Shantae and the Seven Sirens
Shantae and the Seven Sirens doesn’t reinvent the wheel for the almost two-decades-old franchise. In fact, it polishes the platforming formula and cartoonish art style that previous installments are known for. In this outing, Shantae navigates a tropical island and even dives below the watery depths to explore a sunken city on occasion. Colorful cutscenes and hearty tunes sell the happy-go-lucky atmosphere of Shantae’s world. But the responsive movements and attacks – perhaps the most important aspect of highly interactive mobile games – sets Seven Sirens’ gameplay apart from many of the other titles on this list.
The Oregon Trail
The Oregon Trail first launched in the 1970s, and despite being marketed as an educational game, it paved the way for future adventure experiences. As a “wagon leader” with their own backstory (e.g., banker, carpenter, farmer), you set off on a harrowing cross-country journey with a small band of settlers. Gameloft’s modernized version of the classic honors the legacy of the original while dismantling its controversial features. You’ll still work to survive the horrors of the vast wilderness – devastating diseases and near-fatal injuries as well as impoverishment. However, this time around, Native Americans are playable protagonists relinquishing the original’s harmful depictions of indigenous peoples as savage villains.
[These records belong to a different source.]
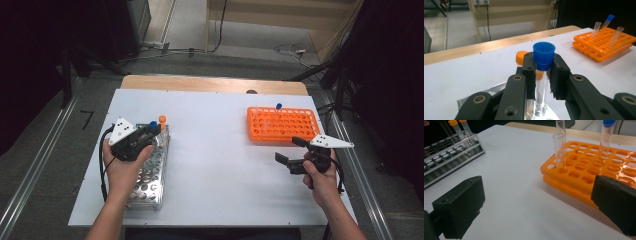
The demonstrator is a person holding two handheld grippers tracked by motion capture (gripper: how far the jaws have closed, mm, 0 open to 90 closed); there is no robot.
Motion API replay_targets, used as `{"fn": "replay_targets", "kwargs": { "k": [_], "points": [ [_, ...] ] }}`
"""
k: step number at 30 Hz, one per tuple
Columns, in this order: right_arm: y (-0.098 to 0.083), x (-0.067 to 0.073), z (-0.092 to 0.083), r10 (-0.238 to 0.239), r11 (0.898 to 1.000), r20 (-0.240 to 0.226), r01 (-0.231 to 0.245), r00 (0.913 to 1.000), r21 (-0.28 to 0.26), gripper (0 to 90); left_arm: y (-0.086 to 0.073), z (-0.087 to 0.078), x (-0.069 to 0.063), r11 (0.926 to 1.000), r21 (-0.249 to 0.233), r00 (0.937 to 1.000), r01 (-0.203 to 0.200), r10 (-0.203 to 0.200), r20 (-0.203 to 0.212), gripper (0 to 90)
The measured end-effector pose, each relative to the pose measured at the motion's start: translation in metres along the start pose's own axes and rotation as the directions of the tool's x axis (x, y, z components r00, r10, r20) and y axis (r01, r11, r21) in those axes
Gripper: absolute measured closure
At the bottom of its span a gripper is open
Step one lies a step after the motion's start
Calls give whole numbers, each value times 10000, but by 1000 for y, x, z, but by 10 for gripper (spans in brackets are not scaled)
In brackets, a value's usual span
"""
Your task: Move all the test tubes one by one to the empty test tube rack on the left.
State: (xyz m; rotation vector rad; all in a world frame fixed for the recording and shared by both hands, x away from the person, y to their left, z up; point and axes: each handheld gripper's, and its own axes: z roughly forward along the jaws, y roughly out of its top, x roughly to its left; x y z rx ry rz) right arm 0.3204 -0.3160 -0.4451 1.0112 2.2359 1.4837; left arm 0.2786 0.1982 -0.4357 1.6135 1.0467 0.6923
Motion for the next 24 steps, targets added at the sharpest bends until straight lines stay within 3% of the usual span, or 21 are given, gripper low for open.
{"fn": "replay_targets", "kwargs": {
  "k": [6,13,18,24],
  "points": [
    [-1,-1,1,-8,10000,1,8,10000,11,0,-1,2,-4,9975,701,9999,-15,23,-104,761],
    [-1,-2,1,28,10000,27,-28,10000,43,0,-1,4,-6,9935,1140,10000,36,-37,3,719],
    [-1,-3,1,23,10000,51,-24,10000,30,0,1,2,-7,9942,1051,9996,247,-261,118,633],
    [-1,-4,0,45,10000,128,-44,9999,-51,0,6,-5,-7,9965,495,9965,672,-695,456,404]
  ]
}}
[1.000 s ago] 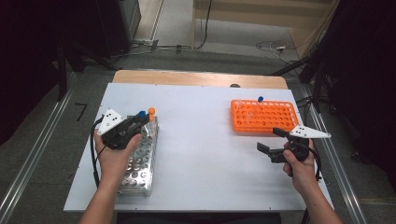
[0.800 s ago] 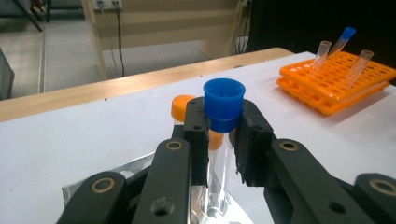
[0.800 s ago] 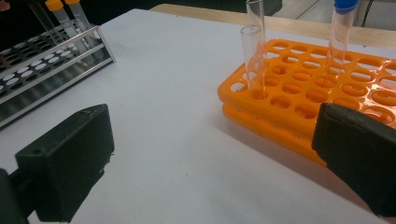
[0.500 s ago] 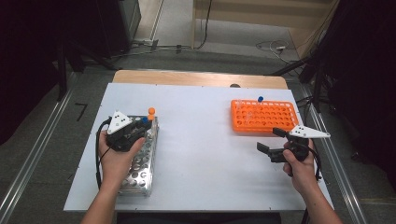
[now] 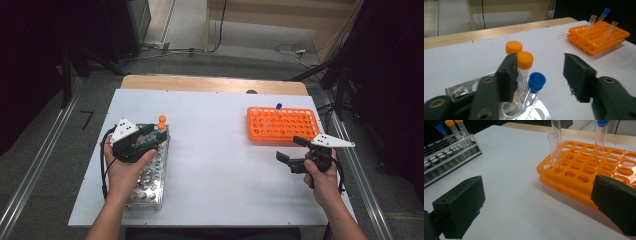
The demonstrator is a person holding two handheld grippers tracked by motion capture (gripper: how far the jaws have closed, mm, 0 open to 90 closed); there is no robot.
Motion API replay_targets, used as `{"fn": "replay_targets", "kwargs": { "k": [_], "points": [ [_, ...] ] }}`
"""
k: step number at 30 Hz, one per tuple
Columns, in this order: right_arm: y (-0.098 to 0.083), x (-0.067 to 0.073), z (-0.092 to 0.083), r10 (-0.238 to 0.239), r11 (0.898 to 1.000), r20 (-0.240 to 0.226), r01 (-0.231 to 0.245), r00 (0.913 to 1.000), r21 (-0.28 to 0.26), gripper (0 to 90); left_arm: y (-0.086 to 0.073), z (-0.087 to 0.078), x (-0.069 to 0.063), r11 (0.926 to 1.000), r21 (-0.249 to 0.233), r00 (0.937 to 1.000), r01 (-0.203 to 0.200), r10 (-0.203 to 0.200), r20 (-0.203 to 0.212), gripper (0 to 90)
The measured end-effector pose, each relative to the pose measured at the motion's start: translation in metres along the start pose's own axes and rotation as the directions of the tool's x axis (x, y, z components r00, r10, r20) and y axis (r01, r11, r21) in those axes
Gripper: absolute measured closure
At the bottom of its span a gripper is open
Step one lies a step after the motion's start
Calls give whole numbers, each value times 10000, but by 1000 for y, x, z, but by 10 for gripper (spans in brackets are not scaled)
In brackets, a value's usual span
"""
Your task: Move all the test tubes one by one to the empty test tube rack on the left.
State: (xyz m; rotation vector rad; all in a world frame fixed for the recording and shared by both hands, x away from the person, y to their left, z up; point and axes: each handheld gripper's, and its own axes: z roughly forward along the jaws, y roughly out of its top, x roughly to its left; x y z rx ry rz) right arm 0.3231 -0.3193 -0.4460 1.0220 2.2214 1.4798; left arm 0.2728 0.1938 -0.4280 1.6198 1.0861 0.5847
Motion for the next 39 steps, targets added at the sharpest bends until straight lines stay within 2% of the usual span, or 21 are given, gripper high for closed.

Alto’s Odyssey: The Lost City
Thatgamecompany’s Journey appropriately inspires the long-awaited sequel to Alto’s Journey. Alto’s Odyssey is an endless runner, but don’t let the “simplicity” of its gameplay fool you. Sandboarding through shimmering dunes, past quaint settlements, and over deadly canyons can be particularly punishing, especially when the sun dips below the horizon and obstacles along your route become harder to spot – every second counts. A late flip off a ramp could be the difference between gaining speed or starting over. If you’re looking for something a little more relaxing, you can hop into Zen Mode for a low-stakes, atmospheric cruise down Odyssey’s endless, beachy slopes.
Steven Universe: Unleash the Light
Sure, this selection might appeal to fans of the Cartoon Network show, but it’s still worth your time and attention if you enjoy RPGs. Most movie/television-to-video-game adaptations miss the landing, making Unleash the Light a diamond in the rough; it has no right being as good as it is! Vivid art evocative of the popular cartoon, an original story written by series creator Rebecca Sugar, performances by the beloved voice actors, turn-based combat that relies on combos, skill trees, and party customization, and a sizeable cast of playable crystal gems and their more powerful fusion counterparts make Steven Universe’s mobile journey a perfect homage to its base material.
NBA 2K21 Arcade Edition
NBA 2K is arguably the best sports franchise on consoles, with some microtransaction-focused caveats, of course. The Arcade Edition somehow manages to translate the already-polished dribbling and shooting mechanics from controller to touchscreen. Pair that with the deep MyCareer game mode where you make a baller and rise through the ranks to become a new era GOAT, and you’ve got everything you need to live out your basketball fantasies on the go. Head-to-head modes like online multiplayer and blacktop also make a reappearance if you’re looking to drop buckets on trash-talking friends. And, finally, a new game engine tops this all off with better animations, AI, and on-/off-court presentation. This is hands down the best-looking game on mobile devices.